Page 1 of 1

How to click on all links in a page with "cURL" or "wget"?

Posted: 2021-02-07 08:33
by hack3rcon
Hello,
I want to click on all links in a page by "cURL" or "wget" tool. I found a curl command, but it show me below error:

Code: Select all

$ curl -r -l 2 https://www.TARGET.com/
Warning: Invalid character is found in given range. A specified range MUST 
Warning: have only digits in 'start'-'stop'. The server's response to this 
Warning: request is uncertain.
curl: (7) Couldn't connect to server
<!DOCTYPE HTML PUBLIC "-//W3C//DTD HTML 4.01//EN""http://www.w3.org/TR/html4/strict.dtd">
<HTML><HEAD><TITLE>Bad Request</TITLE>
<META HTTP-EQUIV="Content-Type" Content="text/html; charset=us-ascii"></HEAD>
<BODY><h2>Bad Request - Invalid Header</h2>
<hr><p>HTTP Error 400. The request has an invalid header name.</p>
</BODY></HTML>
How can I fix it?

Thank you.

Re: How to click on all links in a page with "cURL" or "wget

Posted: 2021-02-07 09:38
by Head_on_a_Stick
Read the man page. And what does "click on all links" mean, exactly? That doesn't seem to make any sense at all in the context of curl or wget. What are you actually trying to do?

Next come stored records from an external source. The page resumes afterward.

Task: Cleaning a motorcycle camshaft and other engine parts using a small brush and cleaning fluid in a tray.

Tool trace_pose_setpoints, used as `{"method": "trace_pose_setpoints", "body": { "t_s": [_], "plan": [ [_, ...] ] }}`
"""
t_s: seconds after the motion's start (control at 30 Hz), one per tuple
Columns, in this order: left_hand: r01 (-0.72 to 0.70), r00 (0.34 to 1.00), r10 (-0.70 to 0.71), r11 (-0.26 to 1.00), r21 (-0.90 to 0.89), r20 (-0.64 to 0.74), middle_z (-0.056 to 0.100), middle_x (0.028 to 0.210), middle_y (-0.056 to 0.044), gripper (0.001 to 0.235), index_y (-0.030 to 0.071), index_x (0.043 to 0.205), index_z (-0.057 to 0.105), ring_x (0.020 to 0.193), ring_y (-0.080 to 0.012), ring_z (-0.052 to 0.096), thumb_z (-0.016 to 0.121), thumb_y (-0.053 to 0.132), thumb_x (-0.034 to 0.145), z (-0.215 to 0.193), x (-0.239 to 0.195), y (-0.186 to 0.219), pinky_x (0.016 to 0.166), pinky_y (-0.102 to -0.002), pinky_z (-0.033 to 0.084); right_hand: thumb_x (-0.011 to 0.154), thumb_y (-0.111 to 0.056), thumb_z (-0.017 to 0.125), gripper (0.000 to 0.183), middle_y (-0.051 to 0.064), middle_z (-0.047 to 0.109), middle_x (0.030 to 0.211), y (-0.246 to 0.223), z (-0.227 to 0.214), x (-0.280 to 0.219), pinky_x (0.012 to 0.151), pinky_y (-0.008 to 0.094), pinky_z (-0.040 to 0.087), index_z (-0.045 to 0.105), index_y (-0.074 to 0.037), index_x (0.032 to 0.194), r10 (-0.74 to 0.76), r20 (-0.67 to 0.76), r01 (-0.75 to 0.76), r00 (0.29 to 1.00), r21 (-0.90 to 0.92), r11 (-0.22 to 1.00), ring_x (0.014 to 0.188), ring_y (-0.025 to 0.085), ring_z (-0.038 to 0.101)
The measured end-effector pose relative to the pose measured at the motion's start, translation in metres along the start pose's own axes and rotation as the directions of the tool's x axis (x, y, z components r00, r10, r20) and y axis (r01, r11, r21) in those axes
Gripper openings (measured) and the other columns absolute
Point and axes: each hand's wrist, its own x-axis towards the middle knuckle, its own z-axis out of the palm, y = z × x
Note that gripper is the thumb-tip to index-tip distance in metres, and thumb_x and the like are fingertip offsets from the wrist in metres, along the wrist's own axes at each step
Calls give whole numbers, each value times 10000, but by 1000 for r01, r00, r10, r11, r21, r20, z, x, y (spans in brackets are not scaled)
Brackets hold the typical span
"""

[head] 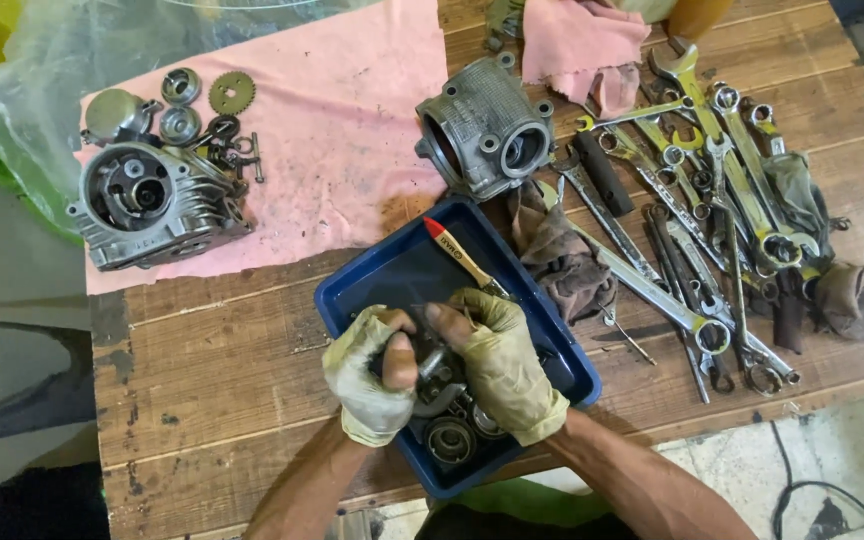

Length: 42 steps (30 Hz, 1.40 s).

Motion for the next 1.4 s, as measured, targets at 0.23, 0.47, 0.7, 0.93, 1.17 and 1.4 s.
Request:
{"method": "trace_pose_setpoints", "body": {
  "t_s": [0.23, 0.47, 0.7, 0.93, 1.17, 1.4],
  "plan": [
    [372, 918, -396, 872, -318, -13, 608, 586, -46, 322, 53, 738, 692, 556, -117, 525, 594, 268, 957, 4, -2, -18, 521, -289, 497, 791, -31, 802, 236, 186, 752, 789, -51, 19, -34, 675, 364, 606, 774, 107, 981, 33, -2, -32, 999, 203, 979, 709, 233, 709],
    [264, 962, -271, 952, -154, -28, 668, 689, -74, 420, 91, 821, 715, 632, -213, 642, 586, 465, 959, -6, 2, -24, 601, -339, 539, 945, -325, 723, 278, 142, 756, 916, -18, -9, 34, 738, 372, 563, 774, -79, 1064, -173, 120, 209, 977, -451, 867, 855, 241, 694],
    [462, 723, -674, 637, -617, -154, 550, 601, -68, 223, 0, 796, 662, 507, -125, 540, 632, 195, 900, -12, 20, -53, 477, -220, 439, 903, -80, 690, 180, 295, 724, 925, -18, 17, 34, 735, 559, 612, 726, 43, 1029, -334, 499, 553, 799, -828, 86, 849, 483, 721],
    [605, 575, -802, 548, -578, -160, 627, 582, -88, 192, 107, 803, 661, 406, -152, 599, 696, 256, 919, -15, 16, -101, 301, -255, 456, 856, -204, 671, 227, 159, 779, 916, -35, -8, 11, 785, 442, 623, 777, -117, 1037, 28, 309, 215, 951, -721, 659, 858, 347, 769],
    [756, 394, -919, 329, -566, -7, 647, 630, -143, 230, 93, 840, 683, 443, -182, 617, 672, 314, 905, 0, 19, -25, 268, -235, 400, 889, -304, 749, 394, 147, 737, 1051, -56, 26, -5, 812, 400, 619, 661, -131, 1232, -317, 278, 416, 907, -462, 783, 991, 267, 754],
    [775, 352, -936, 291, -561, 1, 610, 602, -119, 234, 146, 810, 663, 409, -217, 568, 646, 358, 905, 0, 25, 0, 280, -262, 376, 968, -194, 610, 425, 296, 718, 1124, -38, 29, -11, 857, 559, 592, 617, -22, 1357, -468, 373, 594, 801, -410, 692, 1098, 456, 693]
  ]
}}
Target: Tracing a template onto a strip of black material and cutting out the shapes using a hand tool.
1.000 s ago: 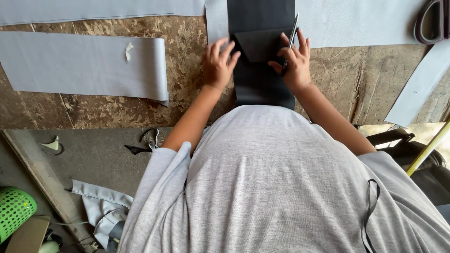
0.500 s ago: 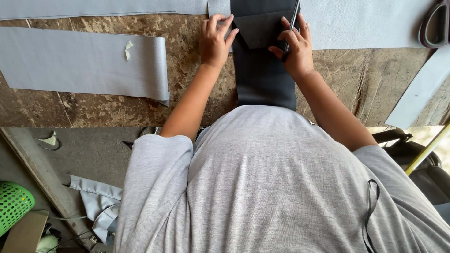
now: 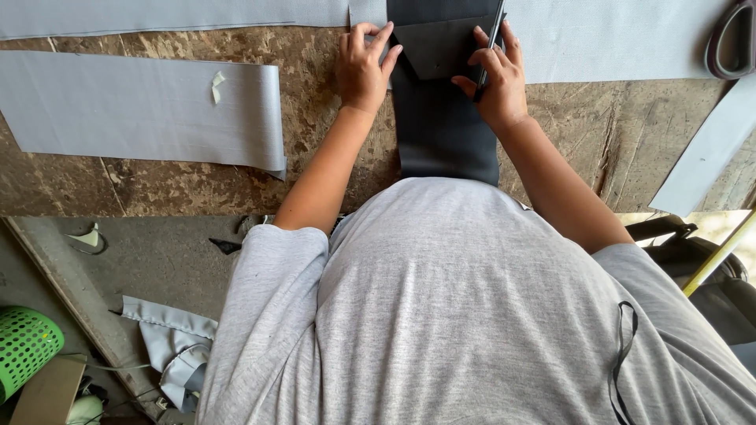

Re: How to click on all links in a page with "cURL" or "wget

Posted: 2021-03-22 16:34
by hack3rcon
Head_on_a_Stick wrote:Read the man page. And what does "click on all links" mean, exactly? That doesn't seem to make any sense at all in the context of curl or wget. What are you actually trying to do?
Thanks.
Consider a web page that some links are in it. I like to use the wget or cURL for sending a request to that page, it's like clicking on all of the links.
I saw https://askubuntu.com/questions/639069/ ... e-webpages, but:

Code: Select all

$ curl -r -l 2 https://www.URL.com/
Warning: Invalid character is found in given range. A specified range MUST 
Warning: have only digits in 'start'-'stop'. The server's response to this 
Warning: request is uncertain.
curl: (7) Couldn't connect to server
<!DOCTYPE HTML PUBLIC "-//W3C//DTD HTML 4.01//EN""http://www.w3.org/TR/html4/strict.dtd">
<HTML><HEAD><TITLE>Bad Request</TITLE>
<META HTTP-EQUIV="Content-Type" Content="text/html; charset=us-ascii"></HEAD>
<BODY><h2>Bad Request - Invalid Header</h2>
<hr><p>HTTP Error 400. The request has an invalid header name.</p>
</BODY></HTML>

Re: How to click on all links in a page with "cURL" or "wget

Posted: 2021-03-22 17:05
by reinob
That's what happens when you blindly type something somebody wrote in some forum.
Read the manual.
-r in wget is not the same as -r in curl.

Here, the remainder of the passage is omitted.